Look for "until" in the listing below. Gather each line that contains it.
[DATA — start]
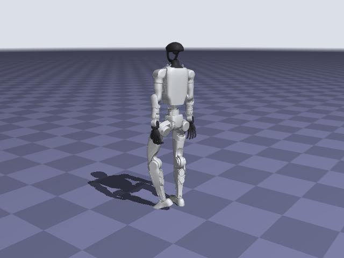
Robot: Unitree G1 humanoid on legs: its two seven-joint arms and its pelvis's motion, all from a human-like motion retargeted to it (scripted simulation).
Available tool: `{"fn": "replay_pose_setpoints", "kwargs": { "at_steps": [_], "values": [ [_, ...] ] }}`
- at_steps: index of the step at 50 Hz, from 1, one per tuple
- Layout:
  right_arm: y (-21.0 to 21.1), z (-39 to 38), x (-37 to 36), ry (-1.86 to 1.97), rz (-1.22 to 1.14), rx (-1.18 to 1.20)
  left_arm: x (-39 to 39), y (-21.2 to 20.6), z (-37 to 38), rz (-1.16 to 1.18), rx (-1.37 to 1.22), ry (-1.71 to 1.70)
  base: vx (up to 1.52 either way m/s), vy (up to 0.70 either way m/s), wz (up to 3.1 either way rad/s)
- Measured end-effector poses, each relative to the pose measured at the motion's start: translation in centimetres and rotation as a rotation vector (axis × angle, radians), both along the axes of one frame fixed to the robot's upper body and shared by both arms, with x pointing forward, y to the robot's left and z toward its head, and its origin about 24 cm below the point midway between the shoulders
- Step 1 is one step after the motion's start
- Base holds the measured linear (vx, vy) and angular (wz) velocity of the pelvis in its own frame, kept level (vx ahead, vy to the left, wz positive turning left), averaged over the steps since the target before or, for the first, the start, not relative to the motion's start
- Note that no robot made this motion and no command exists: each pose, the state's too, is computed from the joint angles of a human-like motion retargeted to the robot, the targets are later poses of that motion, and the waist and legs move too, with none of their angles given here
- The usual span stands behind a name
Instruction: In place motions
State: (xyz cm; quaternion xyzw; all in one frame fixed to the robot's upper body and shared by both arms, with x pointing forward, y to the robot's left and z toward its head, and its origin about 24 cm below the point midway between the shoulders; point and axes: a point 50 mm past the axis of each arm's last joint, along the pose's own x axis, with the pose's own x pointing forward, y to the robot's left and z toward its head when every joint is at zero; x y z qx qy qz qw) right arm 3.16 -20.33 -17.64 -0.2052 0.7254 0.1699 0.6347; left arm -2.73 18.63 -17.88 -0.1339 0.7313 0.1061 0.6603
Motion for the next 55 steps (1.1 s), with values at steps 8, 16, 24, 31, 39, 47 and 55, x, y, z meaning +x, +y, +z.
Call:
{"fn": "replay_pose_setpoints", "kwargs": {
  "at_steps": [8,16,24,31,39,47,55],
  "values": [
    [3.2,0.9,8.1,-0.249,-0.054,0.157,-4.4,-0.4,0.7,0.019,-0.07,0.119,-0.07,0.0,0.21],
    [6.5,3.6,15.3,-0.5,0.08,0.285,-9.8,-1.5,2.1,0.092,-0.135,0.278,0.05,0.01,-0.39],
    [7.4,3.8,15.4,-0.529,0.114,0.323,-10.1,-1.5,2.2,0.123,-0.128,0.285,0.12,0.02,0.07],
    [4.4,1.0,8.7,-0.277,0.174,0.214,-7.1,-1.1,1.3,0.118,-0.081,0.224,0.21,0.0,-0.27],
    [-1.0,0.1,-2.7,0.06,-0.086,-0.01,5.1,1.2,0.4,-0.09,0.011,-0.006,-0.05,0.03,0.37],
    [-4.0,2.4,-12.4,0.331,-0.465,-0.153,17.2,3.2,2.7,-0.215,0.062,-0.392,-0.07,0.05,-0.17],
    [-4.3,3.6,-16.1,0.404,-0.538,-0.22,18.9,1.1,3.0,-0.165,0.018,-0.486,0.04,0.0,-0.31]
  ]
}}
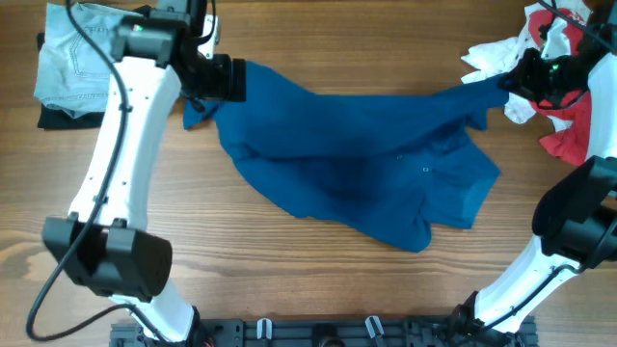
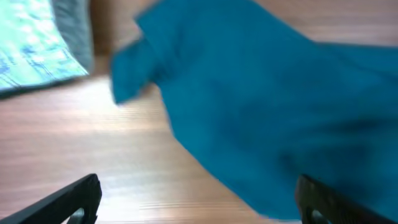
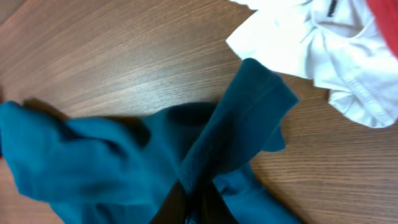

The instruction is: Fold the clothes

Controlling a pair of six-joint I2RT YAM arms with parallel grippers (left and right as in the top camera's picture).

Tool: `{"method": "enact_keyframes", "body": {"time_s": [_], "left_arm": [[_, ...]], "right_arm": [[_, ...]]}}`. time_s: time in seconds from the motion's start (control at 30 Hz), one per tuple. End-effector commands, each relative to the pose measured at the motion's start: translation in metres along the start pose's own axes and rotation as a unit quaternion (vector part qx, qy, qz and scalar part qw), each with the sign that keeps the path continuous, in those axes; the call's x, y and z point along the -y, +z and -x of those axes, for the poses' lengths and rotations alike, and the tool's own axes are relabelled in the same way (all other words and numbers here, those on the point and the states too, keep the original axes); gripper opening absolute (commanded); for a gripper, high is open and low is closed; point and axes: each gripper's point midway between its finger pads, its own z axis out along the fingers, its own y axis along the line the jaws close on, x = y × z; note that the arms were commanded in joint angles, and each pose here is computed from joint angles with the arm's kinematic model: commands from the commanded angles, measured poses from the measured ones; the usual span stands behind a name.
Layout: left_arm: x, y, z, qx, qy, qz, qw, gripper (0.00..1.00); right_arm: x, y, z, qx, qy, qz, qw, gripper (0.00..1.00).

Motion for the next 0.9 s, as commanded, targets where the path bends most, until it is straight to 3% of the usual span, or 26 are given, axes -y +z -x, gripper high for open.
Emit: {"method": "enact_keyframes", "body": {"time_s": [0.0, 0.2, 0.4, 0.67, 0.87], "left_arm": [[0.021, -0.018, -0.017, -0.028, 0.004, -0.069, 0.997, 1.0], [0.018, 0.001, -0.046, -0.093, -0.006, -0.063, 0.994, 1.0], [0.013, 0.058, -0.081, -0.147, -0.058, -0.049, 0.986, 0.97], [0.007, 0.134, -0.086, -0.095, -0.107, -0.043, 0.989, 0.82], [-0.005, 0.173, -0.095, -0.053, -0.148, -0.021, 0.987, 0.83]], "right_arm": [[-0.003, -0.001, 0.0, 0.0, -0.005, -0.004, 1.0, 0.05], [-0.003, -0.001, -0.001, -0.002, -0.005, -0.004, 1.0, 0.06], [-0.004, -0.001, 0.0, 0.0, -0.007, -0.003, 1.0, 0.06], [-0.006, 0.0, 0.0, 0.0, -0.01, -0.003, 1.0, 0.06], [-0.007, 0.001, 0.0, -0.001, -0.011, -0.002, 1.0, 0.06]]}}
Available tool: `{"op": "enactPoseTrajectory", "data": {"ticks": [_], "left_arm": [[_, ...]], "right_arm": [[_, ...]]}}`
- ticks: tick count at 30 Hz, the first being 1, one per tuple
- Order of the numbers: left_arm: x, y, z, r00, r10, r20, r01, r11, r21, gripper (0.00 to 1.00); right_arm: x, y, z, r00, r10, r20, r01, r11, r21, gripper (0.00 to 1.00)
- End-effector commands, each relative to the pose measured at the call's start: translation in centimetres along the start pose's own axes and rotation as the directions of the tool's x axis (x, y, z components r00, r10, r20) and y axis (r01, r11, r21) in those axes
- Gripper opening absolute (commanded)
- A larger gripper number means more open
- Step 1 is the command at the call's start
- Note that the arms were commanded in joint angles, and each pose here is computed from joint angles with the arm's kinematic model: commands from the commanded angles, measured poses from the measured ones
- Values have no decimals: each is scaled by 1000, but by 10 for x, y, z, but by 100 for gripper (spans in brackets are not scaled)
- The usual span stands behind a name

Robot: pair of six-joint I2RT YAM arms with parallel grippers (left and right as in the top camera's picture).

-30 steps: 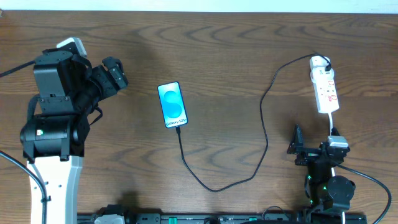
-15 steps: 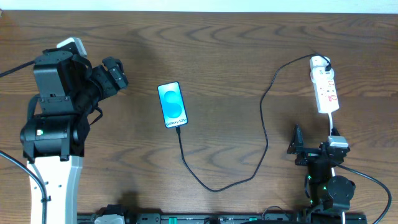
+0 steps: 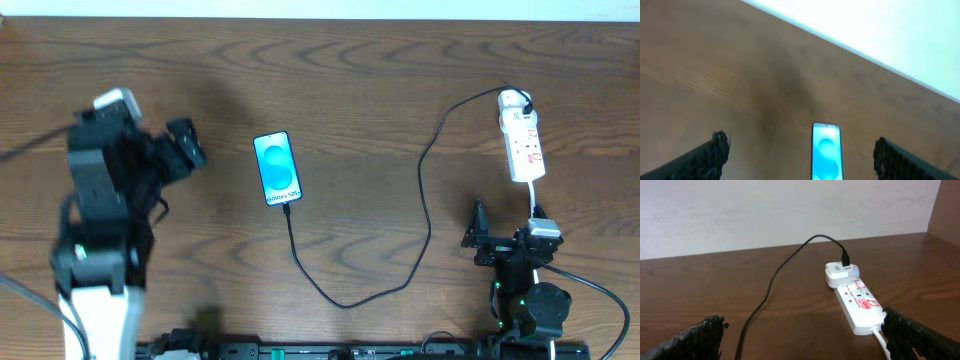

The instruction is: Plug charger to phone and switch on socket

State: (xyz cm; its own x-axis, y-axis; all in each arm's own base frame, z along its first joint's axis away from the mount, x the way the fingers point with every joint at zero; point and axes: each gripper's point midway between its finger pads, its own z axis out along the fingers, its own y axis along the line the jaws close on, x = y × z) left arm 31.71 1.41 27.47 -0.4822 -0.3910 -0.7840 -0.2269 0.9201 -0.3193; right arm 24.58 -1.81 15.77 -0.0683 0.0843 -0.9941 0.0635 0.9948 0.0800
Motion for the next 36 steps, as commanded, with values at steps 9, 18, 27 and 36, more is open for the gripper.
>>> {"op": "enactPoseTrajectory", "data": {"ticks": [9,18,27,36], "left_arm": [[84,34,-5,921,199,336,-236,969,73,94],[123,55,4,862,318,395,-349,937,6,93],[144,69,14,866,325,380,-341,940,-26,94],[141,60,10,856,317,409,-349,937,3,94]], "right_arm": [[0,0,0,1000,12,2,-12,1000,2,99],[0,0,0,1000,12,2,-12,1000,2,99],[0,0,0,1000,12,2,-12,1000,2,99],[0,0,0,1000,12,2,-12,1000,2,99]]}}
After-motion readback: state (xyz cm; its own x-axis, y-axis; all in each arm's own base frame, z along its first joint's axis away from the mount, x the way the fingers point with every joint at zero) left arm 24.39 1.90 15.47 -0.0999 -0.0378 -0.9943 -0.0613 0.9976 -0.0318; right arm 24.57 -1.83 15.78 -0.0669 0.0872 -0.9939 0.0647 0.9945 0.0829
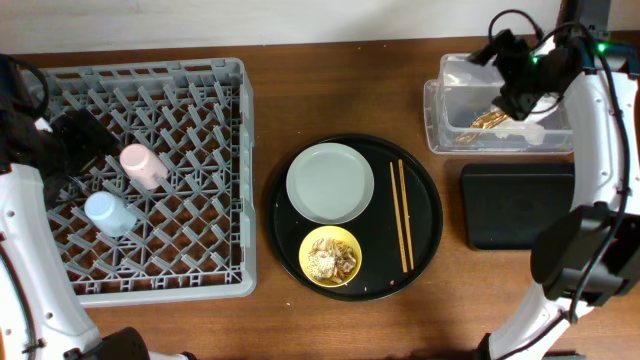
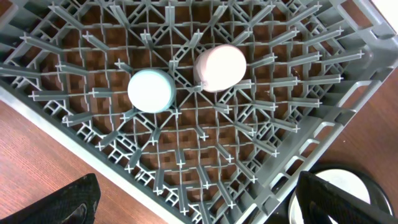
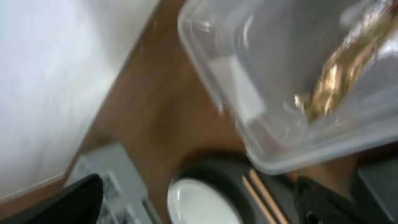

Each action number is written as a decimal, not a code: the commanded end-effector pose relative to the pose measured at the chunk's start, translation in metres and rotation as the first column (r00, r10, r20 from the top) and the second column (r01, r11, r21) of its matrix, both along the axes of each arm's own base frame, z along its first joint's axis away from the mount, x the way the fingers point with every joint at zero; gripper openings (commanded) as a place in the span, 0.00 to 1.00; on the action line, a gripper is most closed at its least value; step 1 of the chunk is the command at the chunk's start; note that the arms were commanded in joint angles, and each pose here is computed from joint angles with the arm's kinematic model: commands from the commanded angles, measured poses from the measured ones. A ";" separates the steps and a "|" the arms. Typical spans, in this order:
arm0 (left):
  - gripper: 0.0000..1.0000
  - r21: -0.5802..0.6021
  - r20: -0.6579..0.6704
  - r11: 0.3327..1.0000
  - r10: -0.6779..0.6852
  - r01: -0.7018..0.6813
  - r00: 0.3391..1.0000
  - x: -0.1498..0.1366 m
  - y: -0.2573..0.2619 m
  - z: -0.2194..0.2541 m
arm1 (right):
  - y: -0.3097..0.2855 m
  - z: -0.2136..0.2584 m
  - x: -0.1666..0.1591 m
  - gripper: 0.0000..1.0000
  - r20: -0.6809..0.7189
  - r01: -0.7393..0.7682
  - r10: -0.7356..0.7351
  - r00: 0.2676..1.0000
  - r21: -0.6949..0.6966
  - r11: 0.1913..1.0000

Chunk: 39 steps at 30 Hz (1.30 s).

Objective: Sort waste into correct bins and load items into the dishwasher rack

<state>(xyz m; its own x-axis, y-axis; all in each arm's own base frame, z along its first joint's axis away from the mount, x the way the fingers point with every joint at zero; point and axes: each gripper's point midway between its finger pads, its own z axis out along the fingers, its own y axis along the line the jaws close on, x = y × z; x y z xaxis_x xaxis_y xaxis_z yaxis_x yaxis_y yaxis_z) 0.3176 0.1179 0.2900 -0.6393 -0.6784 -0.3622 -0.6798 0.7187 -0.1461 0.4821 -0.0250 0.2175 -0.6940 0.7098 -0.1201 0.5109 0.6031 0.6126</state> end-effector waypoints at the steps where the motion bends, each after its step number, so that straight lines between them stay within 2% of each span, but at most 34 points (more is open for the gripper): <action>1: 0.99 0.014 0.023 1.000 -0.006 0.005 1.000 -0.001 0.002 0.008 | 0.015 0.071 -0.037 0.99 0.163 -0.148 0.162 0.973 -0.095 0.984; 3: 0.99 0.014 0.023 1.000 -0.005 0.005 1.000 -0.001 0.002 0.008 | 0.023 0.085 -0.061 0.99 0.176 -0.227 0.255 0.951 -0.164 0.960; 6: 0.99 0.014 0.023 1.000 -0.005 0.005 1.000 -0.001 0.002 0.008 | 0.048 0.086 -0.104 0.99 0.111 -0.399 0.428 0.897 -0.215 0.891; 10: 0.99 0.014 0.023 1.000 -0.006 0.005 1.000 -0.001 0.002 0.008 | 0.080 0.049 -0.158 0.99 -0.156 -0.591 0.570 0.807 -0.214 0.778; 12: 0.99 0.014 0.023 1.000 -0.006 0.005 1.000 -0.001 0.002 0.008 | 0.099 0.029 -0.173 0.99 -0.244 -0.662 0.618 0.747 -0.204 0.721; 16: 0.99 0.014 0.023 1.000 -0.005 0.005 1.000 -0.001 0.002 0.008 | 0.142 -0.012 -0.181 0.98 -0.294 -0.772 0.715 0.635 -0.204 0.602; 17: 0.99 0.014 0.023 1.000 -0.006 0.005 1.000 -0.001 0.002 0.008 | 0.147 -0.019 -0.179 0.90 -0.294 -0.781 0.724 0.624 -0.223 0.583; 19: 0.99 0.014 0.023 1.000 -0.005 0.005 1.000 -0.001 0.002 0.008 | 0.158 -0.030 -0.178 0.90 -0.289 -0.796 0.742 0.605 -0.234 0.559; 21: 0.99 0.014 0.023 1.000 -0.006 0.005 1.000 -0.001 0.002 0.008 | 0.159 -0.042 -0.177 0.95 -0.300 -0.799 0.741 0.601 -0.243 0.549; 28: 0.99 0.014 0.023 1.000 -0.006 0.005 1.000 -0.001 0.002 0.008 | 0.148 -0.099 -0.200 0.96 -0.404 -0.822 0.720 0.565 -0.191 0.537; 32: 0.99 0.014 0.023 1.000 -0.005 0.005 1.000 -0.001 0.002 0.008 | 0.147 -0.125 -0.205 0.85 -0.422 -0.788 0.678 0.602 -0.178 0.590; 33: 0.99 0.014 0.023 1.000 -0.006 0.006 1.000 -0.001 0.002 0.008 | 0.147 -0.127 -0.203 0.85 -0.419 -0.781 0.672 0.611 -0.181 0.598; 39: 0.99 0.014 0.023 1.000 -0.005 0.005 1.000 -0.001 0.002 0.008 | 0.149 -0.127 -0.198 0.77 -0.401 -0.775 0.673 0.622 -0.193 0.601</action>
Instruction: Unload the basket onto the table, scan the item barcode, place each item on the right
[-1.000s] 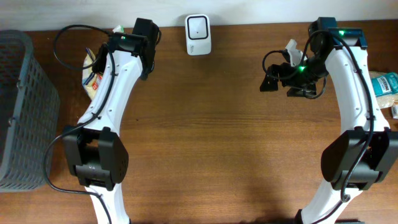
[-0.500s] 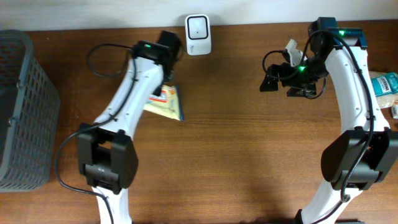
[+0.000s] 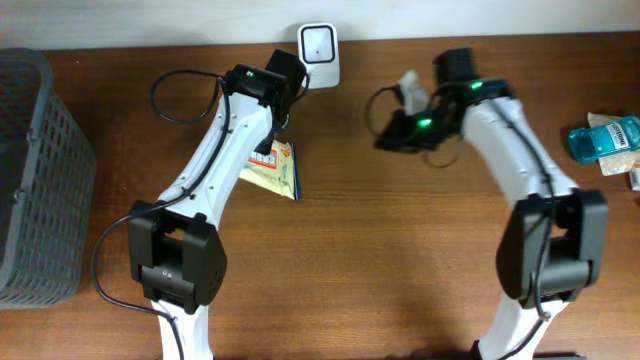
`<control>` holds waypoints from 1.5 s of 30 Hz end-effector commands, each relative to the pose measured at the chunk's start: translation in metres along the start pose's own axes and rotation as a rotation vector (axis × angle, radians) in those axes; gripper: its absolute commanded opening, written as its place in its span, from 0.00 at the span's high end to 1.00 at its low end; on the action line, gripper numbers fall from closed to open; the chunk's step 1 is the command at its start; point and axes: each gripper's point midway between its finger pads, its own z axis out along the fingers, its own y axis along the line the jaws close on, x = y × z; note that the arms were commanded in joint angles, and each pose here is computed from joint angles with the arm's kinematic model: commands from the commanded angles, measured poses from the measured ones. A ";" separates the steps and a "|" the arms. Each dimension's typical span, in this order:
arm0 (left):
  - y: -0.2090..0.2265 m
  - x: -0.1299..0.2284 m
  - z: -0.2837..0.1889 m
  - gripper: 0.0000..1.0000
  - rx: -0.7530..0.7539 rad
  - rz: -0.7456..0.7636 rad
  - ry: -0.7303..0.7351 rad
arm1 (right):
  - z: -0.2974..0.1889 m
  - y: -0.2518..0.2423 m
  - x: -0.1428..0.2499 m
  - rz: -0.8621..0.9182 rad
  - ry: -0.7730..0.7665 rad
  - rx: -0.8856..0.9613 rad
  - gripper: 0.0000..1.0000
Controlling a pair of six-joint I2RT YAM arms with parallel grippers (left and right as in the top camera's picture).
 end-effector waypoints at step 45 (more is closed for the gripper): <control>-0.063 -0.026 -0.132 0.57 0.772 -0.084 -0.173 | 0.154 0.072 0.015 0.221 -0.040 -0.167 0.96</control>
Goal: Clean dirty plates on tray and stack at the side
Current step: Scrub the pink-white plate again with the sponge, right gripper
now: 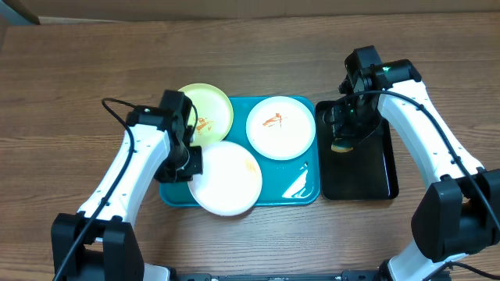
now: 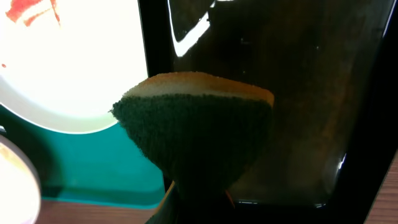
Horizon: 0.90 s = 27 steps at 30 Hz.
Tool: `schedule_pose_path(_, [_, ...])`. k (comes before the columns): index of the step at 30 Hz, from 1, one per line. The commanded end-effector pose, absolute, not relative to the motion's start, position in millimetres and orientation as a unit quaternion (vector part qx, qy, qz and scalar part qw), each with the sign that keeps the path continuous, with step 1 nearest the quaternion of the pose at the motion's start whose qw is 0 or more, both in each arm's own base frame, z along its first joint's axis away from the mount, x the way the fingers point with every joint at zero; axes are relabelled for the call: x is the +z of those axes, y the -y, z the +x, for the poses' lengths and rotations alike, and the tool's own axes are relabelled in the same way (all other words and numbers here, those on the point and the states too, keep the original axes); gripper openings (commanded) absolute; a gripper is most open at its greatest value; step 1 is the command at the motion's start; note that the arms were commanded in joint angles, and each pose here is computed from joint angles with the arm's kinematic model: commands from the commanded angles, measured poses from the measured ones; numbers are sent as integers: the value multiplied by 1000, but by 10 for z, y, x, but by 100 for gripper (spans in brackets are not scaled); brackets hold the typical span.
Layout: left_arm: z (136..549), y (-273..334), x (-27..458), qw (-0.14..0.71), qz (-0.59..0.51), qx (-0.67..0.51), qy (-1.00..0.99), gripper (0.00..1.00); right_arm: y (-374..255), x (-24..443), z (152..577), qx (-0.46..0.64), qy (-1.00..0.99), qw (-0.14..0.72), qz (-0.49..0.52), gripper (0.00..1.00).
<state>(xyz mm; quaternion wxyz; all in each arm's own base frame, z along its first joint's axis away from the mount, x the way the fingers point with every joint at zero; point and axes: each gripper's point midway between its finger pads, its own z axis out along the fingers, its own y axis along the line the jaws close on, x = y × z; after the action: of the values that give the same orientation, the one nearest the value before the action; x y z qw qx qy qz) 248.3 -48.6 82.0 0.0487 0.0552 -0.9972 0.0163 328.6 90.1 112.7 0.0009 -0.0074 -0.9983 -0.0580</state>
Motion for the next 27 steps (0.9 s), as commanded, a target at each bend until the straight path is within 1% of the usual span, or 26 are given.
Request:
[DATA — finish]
TASK RESPONSE -
Motion for the next 0.9 s, as commanded, targets where the path bends most, until it is straight to 3% of the usual span, or 26 are given, axes -y +z -x, gripper high for open.
Motion for the next 27 steps (0.9 s), as commanded, a target at each bend until the straight path is within 1% of the usual span, or 26 are given.

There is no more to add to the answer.